Mejoras que harán de tu vivienda una casa más eficiente

Ahora bien, para conseguir una vivienda eficiente no hay que esperar a que la ponga a la venta una constructora o decidas edificarla por tu cuenta. Como propietario, tienes la capacidad de implementar sencillas mejoras en tu hogar que te ayuden a hacer un uso más responsable de los recursos:

  • Agua. Hoy día es posible instalar sistemas de acumulación de agua caliente, que son más eficientes que los calentadores de producción instantánea. Otro consejo para reducir el consumo es instalar grifería monomando y cisternas de w.c. con doble opción de vaciado.
  • Calefacción. Los radiadores, progresivamente, van llenándose de aire, lo que provoca que sean menos eficientes. Para evitarlo, púrgalos al menos una vez al año, extrayendo el aire sobrante. Además, evita cubrirlos, porque esto impide que el calor emane como es debido.
  • Iluminación. En el caso de la iluminación, es importante sacar el máximo partido a la luz natural. Seguro que alguna vez has encendido la lámpara de una habitación cuando, levantando un poco más la persiana o recogiendo el toldo exterior, conseguías el mismo efecto. Utiliza colores claros en las paredes y muebles para aportar más luminosidad a la estancia, si lo necesitas, y no olvides sustituir las viejas bombillas por lámparas de bajo consumo, más eficientes y duraderas.
  • Temperatura. Regular la temperatura interior también es, muchas veces, cuestión de hábitos. Por ejemplo, en verano es conveniente ventilar la casa a primera hora de la mañana, cuando la temperatura es más baja, mientras que en invierno es mejor abrir las ventanas a mediodía, para que la diferencia térmica sea la mínima. Además, las persianas, toldos y elementos similares también juegan un papel fundamental en la eficiencia energética. Si quieres detectar posibles fugas térmicas de tu casa, utiliza una vela para visualizar dónde se producen las corrientes de aire. En muchos casos, la reparación es muy sencilla.
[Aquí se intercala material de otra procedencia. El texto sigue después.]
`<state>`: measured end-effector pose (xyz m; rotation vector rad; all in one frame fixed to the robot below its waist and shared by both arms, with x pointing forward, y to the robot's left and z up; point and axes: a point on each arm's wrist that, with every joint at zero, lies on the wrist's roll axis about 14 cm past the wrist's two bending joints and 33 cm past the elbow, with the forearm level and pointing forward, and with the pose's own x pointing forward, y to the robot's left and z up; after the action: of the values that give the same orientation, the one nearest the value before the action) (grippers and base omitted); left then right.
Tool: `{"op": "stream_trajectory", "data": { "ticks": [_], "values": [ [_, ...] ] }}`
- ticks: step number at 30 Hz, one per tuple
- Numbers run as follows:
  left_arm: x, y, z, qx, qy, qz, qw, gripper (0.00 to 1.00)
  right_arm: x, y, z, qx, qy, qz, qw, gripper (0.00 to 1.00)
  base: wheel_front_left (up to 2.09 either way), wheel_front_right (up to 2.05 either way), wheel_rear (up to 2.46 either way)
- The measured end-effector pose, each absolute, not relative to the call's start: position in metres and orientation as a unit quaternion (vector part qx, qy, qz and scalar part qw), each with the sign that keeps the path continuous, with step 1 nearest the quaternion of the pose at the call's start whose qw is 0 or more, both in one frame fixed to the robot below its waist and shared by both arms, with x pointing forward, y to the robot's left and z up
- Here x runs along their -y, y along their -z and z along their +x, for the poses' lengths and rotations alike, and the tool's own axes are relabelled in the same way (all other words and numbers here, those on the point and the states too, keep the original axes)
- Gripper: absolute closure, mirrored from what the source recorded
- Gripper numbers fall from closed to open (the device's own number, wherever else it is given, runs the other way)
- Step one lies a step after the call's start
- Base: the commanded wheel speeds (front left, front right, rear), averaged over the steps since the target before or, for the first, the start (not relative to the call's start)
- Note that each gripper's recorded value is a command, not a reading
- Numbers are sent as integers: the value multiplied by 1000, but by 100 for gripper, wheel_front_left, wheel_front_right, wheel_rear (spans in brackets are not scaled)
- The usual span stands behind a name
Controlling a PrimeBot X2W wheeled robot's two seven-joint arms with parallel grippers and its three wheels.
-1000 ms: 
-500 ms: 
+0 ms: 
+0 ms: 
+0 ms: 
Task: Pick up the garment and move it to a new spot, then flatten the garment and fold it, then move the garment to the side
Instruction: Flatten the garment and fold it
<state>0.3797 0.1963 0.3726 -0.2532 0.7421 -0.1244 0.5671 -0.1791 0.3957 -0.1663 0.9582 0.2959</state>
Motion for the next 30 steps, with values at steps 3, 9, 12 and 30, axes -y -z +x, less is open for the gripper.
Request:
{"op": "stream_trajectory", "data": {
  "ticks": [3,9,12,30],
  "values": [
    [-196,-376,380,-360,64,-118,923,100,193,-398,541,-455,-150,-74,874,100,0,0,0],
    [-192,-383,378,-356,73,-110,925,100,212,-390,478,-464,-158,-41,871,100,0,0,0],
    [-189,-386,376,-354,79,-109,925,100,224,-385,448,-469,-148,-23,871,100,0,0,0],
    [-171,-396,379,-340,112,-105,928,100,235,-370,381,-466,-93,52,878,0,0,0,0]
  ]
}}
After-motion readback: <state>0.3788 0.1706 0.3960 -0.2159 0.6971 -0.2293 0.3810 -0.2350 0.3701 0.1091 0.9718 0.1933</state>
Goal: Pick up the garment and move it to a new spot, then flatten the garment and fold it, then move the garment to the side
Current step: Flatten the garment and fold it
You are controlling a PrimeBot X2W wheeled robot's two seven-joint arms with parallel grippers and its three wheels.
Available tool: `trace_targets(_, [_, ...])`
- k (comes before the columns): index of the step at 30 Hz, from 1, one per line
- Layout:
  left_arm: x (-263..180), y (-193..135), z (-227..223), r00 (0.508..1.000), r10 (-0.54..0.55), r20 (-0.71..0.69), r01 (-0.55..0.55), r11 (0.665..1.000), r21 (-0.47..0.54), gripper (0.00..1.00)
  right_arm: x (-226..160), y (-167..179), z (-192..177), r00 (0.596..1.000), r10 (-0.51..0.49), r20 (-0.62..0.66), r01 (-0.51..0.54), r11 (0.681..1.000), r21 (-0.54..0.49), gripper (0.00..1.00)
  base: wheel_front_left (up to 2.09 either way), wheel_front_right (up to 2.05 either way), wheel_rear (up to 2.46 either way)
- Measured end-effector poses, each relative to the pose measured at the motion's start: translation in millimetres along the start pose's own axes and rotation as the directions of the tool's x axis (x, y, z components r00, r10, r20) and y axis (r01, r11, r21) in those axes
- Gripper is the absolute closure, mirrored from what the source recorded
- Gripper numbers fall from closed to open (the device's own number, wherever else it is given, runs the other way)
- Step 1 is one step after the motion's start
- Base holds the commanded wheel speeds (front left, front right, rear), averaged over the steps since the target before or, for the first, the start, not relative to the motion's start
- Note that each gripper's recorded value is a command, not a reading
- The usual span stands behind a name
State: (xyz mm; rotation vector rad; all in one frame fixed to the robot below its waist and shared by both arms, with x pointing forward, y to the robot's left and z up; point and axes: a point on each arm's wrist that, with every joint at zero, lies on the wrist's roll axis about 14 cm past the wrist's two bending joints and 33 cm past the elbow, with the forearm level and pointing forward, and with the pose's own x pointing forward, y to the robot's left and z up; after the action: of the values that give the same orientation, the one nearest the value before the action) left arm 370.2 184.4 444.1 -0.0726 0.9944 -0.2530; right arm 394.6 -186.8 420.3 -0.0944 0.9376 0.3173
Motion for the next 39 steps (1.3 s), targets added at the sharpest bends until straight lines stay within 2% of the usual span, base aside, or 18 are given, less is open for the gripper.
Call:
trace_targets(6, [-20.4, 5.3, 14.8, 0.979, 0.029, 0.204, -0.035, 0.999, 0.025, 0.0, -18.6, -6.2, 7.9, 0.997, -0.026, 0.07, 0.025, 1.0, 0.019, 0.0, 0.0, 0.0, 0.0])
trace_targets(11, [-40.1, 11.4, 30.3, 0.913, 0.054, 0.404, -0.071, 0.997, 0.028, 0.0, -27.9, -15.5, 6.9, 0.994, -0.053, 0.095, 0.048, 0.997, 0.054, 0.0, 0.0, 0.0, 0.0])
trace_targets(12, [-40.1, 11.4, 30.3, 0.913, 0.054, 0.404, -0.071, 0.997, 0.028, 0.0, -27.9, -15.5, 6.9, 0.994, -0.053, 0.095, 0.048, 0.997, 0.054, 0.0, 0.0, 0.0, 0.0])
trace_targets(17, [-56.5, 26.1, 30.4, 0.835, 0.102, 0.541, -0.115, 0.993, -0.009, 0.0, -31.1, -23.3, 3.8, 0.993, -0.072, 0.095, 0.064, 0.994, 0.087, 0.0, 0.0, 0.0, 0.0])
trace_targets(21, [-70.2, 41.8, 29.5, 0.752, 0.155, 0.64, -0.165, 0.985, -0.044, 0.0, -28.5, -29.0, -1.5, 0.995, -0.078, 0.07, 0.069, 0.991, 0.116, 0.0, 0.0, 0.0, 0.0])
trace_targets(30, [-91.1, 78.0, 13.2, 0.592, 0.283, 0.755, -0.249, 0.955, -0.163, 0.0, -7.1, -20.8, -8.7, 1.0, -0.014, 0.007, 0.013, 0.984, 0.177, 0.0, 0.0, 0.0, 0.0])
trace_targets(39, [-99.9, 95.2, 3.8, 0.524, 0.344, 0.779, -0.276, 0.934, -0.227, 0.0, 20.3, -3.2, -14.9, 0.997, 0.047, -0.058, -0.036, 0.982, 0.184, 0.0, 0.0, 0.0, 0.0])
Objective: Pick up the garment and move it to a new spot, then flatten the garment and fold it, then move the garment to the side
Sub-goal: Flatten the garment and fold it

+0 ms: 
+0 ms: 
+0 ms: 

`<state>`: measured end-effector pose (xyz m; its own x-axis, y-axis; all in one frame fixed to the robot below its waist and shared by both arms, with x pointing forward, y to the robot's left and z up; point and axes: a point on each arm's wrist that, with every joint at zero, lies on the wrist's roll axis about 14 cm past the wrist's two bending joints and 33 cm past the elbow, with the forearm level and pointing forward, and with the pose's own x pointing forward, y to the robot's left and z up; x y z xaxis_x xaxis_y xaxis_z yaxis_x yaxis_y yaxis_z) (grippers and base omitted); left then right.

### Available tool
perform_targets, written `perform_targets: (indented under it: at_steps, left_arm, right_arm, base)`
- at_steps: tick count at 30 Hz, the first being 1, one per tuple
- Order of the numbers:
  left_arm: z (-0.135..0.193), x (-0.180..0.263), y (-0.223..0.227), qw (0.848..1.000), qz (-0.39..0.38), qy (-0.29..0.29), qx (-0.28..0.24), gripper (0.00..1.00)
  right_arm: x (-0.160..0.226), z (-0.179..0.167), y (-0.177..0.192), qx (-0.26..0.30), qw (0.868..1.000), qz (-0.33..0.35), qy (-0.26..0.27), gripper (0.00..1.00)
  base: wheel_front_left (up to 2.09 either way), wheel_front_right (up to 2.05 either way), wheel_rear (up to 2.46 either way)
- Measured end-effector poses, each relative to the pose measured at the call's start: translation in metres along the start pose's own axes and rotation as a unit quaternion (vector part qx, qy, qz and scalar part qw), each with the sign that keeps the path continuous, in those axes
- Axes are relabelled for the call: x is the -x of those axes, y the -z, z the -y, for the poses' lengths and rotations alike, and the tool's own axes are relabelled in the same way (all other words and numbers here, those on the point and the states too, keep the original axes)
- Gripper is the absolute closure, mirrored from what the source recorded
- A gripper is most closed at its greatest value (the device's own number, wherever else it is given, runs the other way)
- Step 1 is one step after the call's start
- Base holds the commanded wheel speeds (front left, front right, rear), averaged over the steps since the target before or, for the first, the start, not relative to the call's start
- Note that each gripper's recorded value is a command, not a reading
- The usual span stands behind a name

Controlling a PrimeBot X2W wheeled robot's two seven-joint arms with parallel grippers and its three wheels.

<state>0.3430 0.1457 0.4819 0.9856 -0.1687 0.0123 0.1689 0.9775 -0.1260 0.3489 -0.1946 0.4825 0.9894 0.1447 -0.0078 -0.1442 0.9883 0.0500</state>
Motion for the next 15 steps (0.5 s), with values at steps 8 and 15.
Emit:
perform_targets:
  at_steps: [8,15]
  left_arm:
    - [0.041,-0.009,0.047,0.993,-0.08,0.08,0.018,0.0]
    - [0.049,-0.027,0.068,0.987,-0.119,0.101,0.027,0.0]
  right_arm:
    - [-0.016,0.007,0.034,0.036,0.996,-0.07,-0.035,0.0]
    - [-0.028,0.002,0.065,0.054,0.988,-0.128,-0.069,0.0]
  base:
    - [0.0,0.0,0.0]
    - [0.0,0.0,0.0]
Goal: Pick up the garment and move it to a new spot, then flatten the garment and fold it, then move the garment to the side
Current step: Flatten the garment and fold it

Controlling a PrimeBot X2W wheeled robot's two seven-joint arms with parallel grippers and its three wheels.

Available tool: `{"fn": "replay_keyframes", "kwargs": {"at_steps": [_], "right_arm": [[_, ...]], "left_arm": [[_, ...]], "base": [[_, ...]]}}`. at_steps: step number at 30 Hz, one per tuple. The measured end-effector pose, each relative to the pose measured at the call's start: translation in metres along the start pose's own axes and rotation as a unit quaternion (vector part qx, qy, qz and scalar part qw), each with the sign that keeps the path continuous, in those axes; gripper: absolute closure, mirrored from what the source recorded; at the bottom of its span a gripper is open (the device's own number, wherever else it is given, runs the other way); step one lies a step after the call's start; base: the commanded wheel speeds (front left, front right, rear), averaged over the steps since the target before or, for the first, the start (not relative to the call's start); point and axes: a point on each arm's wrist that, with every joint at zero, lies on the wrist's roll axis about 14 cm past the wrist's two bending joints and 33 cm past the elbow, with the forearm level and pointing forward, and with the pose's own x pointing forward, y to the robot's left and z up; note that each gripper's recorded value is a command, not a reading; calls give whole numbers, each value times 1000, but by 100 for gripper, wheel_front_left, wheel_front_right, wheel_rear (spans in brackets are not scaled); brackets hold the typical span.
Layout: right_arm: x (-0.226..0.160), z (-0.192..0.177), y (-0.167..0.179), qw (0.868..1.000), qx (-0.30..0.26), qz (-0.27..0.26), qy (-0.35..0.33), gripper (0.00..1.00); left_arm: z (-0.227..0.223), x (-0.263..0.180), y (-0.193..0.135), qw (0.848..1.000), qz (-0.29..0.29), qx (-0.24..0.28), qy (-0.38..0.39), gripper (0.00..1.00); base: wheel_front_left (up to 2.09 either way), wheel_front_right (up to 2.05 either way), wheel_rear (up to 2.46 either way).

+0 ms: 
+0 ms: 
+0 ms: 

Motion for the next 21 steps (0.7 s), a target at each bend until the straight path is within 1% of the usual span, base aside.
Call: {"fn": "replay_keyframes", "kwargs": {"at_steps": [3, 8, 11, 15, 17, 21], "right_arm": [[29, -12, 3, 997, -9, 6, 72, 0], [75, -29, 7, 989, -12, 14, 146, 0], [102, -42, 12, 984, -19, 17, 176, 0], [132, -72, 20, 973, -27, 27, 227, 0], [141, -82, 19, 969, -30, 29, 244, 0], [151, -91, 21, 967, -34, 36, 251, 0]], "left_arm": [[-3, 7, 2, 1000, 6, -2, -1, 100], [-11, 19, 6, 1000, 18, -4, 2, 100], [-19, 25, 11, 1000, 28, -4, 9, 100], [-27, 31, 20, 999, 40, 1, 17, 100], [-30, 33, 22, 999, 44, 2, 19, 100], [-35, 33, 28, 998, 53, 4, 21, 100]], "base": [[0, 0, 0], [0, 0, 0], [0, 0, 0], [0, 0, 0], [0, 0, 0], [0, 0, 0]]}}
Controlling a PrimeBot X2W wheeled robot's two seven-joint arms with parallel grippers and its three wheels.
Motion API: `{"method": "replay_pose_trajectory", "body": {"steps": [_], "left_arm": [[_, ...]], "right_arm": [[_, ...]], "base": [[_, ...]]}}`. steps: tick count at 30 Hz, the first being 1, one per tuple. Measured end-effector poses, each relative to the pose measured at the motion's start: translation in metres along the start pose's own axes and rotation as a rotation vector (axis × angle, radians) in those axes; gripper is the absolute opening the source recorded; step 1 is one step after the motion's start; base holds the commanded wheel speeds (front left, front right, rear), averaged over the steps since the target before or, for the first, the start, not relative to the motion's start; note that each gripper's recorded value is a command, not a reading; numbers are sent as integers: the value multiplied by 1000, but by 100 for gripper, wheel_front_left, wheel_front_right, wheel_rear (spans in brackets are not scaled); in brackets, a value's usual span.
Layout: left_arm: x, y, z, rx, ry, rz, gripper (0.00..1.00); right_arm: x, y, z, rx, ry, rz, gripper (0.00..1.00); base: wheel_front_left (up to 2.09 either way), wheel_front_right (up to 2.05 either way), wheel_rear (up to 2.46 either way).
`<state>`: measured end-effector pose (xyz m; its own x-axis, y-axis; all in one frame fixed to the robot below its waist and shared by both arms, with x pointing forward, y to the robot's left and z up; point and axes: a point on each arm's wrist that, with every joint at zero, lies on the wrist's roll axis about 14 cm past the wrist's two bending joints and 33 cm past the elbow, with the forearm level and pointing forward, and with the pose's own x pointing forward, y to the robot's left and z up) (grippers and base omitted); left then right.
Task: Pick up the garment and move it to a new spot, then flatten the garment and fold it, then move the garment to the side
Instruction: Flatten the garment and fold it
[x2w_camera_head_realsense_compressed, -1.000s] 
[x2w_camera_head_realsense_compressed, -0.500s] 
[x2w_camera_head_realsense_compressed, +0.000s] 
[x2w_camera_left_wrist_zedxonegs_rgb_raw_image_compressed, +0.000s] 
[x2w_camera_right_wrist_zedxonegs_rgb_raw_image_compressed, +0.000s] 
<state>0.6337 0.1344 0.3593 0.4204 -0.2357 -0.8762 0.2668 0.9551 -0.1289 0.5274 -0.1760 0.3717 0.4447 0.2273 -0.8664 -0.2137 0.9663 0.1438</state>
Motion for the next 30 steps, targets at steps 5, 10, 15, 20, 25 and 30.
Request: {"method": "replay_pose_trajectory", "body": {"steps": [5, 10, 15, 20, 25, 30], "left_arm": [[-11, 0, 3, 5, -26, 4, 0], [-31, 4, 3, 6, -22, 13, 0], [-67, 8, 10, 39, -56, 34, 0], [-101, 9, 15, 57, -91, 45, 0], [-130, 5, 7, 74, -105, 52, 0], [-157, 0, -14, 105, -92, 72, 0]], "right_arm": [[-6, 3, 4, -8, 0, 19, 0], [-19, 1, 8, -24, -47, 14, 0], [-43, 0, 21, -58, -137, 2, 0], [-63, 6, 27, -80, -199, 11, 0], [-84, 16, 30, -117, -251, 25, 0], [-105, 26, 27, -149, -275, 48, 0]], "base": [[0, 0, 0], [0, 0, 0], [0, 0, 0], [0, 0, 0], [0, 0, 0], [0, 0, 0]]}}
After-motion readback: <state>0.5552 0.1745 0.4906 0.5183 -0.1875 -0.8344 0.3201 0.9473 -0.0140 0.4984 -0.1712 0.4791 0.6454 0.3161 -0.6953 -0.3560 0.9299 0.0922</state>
En la actualidad, según la web Elige tu energía, existen solo 15.000 casas pasivas en todo el mundo. Sin embargo, la Unión Europea se marca como objetivo 2020 la implantación de esta modalidad constructiva, como recoge en la Directiva de Eficiencia Energética de Edificios (2010/31/EC), en la que apuesta por el fomento de los edificios de consumo de energía casi nulo.

Estos llamados nZEB (Nearly Zero Energy Buildings) son aquellos en los que “existe un nivel de eficiencia energética muy alto gracias a que al empleo de fuentes renovables, incluida energía procedente de fuentes renovables producida in situ o en el entorno”. En esta casa de Holanda, sus propietarios han conseguido el objetivo de ‘Consumo 0’.